**Work instructions**
Search the data below for the word "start" and copy each line that holds it.

**Exercise data**
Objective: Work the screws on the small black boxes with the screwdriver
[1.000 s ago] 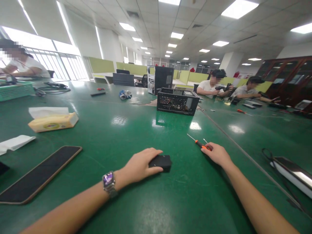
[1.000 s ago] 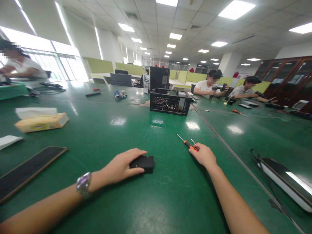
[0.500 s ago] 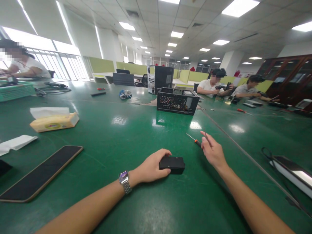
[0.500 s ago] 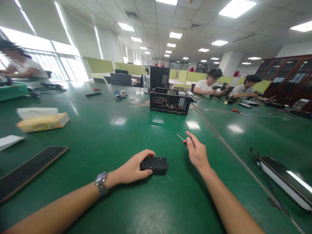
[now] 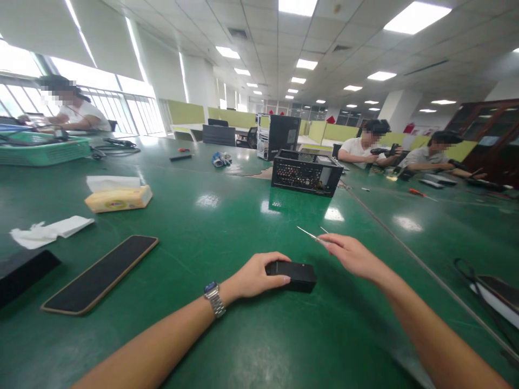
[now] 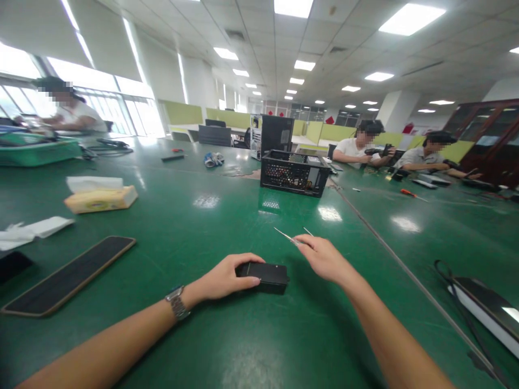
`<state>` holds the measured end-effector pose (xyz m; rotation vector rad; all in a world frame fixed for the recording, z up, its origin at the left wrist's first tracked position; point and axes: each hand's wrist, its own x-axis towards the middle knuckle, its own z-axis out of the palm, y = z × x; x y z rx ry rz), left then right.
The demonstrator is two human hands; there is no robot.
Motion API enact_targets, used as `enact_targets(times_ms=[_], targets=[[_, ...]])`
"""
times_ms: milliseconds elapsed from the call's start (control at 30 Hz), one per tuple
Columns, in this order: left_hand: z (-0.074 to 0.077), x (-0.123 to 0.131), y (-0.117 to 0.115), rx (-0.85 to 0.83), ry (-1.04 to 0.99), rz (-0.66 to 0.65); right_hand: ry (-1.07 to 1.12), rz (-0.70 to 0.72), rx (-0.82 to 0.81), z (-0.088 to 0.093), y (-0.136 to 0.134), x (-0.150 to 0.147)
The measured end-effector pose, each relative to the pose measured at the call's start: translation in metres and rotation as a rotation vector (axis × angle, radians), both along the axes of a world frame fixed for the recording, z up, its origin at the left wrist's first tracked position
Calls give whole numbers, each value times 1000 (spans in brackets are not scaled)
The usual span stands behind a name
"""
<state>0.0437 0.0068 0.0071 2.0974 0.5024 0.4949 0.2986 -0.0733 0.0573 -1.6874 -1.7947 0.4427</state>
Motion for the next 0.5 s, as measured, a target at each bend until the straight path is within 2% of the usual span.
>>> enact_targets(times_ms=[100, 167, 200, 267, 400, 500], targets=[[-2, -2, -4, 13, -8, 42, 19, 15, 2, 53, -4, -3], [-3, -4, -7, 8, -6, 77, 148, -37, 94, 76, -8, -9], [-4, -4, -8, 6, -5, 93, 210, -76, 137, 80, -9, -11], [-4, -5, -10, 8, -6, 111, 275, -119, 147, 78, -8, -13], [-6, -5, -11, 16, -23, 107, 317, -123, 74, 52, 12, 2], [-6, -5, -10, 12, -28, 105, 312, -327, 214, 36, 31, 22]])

**Task answer**
times_ms: milliseconds elapsed from the call's start (control at 30 Hz), one per tuple
The measured end-effector pose, each relative to the pose measured at the call's start: translation in metres and rotation as a rotation vector (axis × angle, radians), both along the axes of a world frame fixed for the recording, z up, its origin at the left wrist's first tracked position

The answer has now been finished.